La signature de cet accord confère un caractère d’urgence encore plus évident à certains projets de loi dont nous vous avions annoncé le dépôt dans notre déclaration ministérielle.

L’accord établi sous l’arbitrage du Gouvernement — arbitrage exercé et, quand il l’a fallu, imposé, arbitrage pour l’exécution duquel d’ailleurs le Gouvernement, signataire de l’accord, assumera tous les devoirs qui lui incombent — dispose que les délégués patronaux acceptent, et acceptent d’exécuter en pleine loyauté, certaines des lois qui étaient visées dans la déclaration ministérielle : loi sur la semaine de quarante heures, loi sur les congés payés, loi sur les conventions collectives.

Voici les projets de loi que je vais remettre, dans un instant, entre les mains de M. le Président de la Chambre :

« Projet de loi tendant à instituer la semaine de quarante heures dans les établissements industriels et commerciaux, et à fixer la durée du travail dans les mines souterraines de charbon ;

« Projet de loi tendant à instituer un congé annuel payé dans l’industrie, le commerce, les professions libérales, les services domestiques et l’agriculture ;

« Projet de loi modifiant et complétant le chapitre IV bis du titre II du livre Ier du code du travail « De la convention collective de travail ».

À ces trois projets de loi doit naturellement s’en ajouter un quatrième, également prévu et visé dans notre déclaration : celui qui, tout en réprimant certains abus, comme ceux des cumuls, procurera un premier ensemble de satisfactions aux catégories de fonctionnaires et agents des services publics et des services concédés les plus durement frappées par les décrets-lois et frappées d’autant plus durement que, pour les salariés publics comme pour les salariés privés, le prix de la vie, ainsi que le démontrent les indices, a augmenté depuis la promulgation des décrets-lois.

Un cinquième projet de loi tend à donner aux anciens combattants, en attendant la création de la caisse des pensions, une première satisfaction à laquelle ils attachent une grande importance.

Je vous remets, monsieur le Président, ces cinq projets de loi.

Messieurs, le Gouvernement a fait son devoir : il a déposé ces projets de loi à la date qu’il avait indiquée. Il assure, par conséquent, dans toute la mesure de son pouvoir, le rétablissement d’un état normal dans la vie économique de ce pays.

Nous demandons à la Chambre, comme nous l’avons fait samedi, de nous donner la plénitude de son concours. Il ne suffit pas que ces projets de loi aient été déposés vite ; nous demandons à la Chambre d’en hâter, dans toute la mesure du possible, l’examen, la délibération et le vote et d’ordonner dans le plus bref délai possible la réunion des bureaux et la désignation, par les bureaux, de la commission.

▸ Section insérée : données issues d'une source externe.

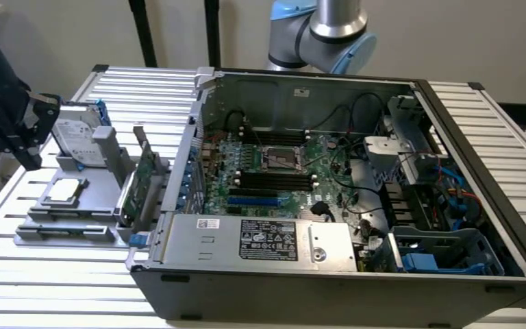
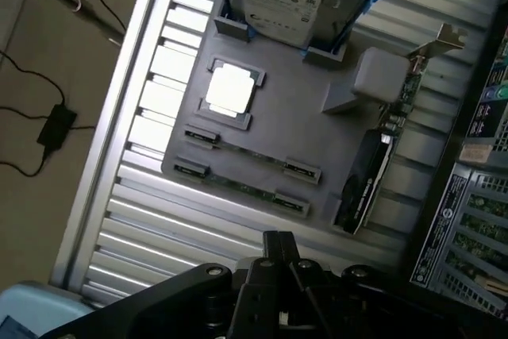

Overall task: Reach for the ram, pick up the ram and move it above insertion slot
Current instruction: 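Pick up the ram and move it above insertion slot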

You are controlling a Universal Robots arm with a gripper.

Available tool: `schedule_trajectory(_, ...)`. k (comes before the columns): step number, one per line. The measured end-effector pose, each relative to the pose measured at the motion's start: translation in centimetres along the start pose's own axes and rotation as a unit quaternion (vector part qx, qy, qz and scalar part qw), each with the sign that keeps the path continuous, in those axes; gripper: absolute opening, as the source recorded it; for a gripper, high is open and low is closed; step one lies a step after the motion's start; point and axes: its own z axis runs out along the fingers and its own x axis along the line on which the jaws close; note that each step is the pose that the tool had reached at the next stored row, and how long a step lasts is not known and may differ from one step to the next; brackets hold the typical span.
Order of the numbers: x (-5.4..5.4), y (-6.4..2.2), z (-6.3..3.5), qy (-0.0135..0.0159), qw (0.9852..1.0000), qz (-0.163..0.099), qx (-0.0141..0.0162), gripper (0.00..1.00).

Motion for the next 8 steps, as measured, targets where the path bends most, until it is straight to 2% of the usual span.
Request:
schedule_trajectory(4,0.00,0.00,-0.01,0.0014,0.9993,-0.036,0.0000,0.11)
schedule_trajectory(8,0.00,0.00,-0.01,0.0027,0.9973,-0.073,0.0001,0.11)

J’ai pleine confiance que celle-ci, une fois constituée, voudra commencer immédiatement son travail, car le vœu ardent du Gouvernement serait que l’étude de la commission pût être achevée à la fin de la journée de demain et que la délibération devant la Chambre pût commencer jeudi.

Nous sommes, messieurs, vous le savez, dans des circonstances où chaque heure compte. On nous a dit, l’autre jour, que « gouverner, c’est prévoir ». C’est exact.

Mais je prie la Chambre de considérer que gouverner, c’est aussi regarder franchement et en face les difficultés du moment et la réalité.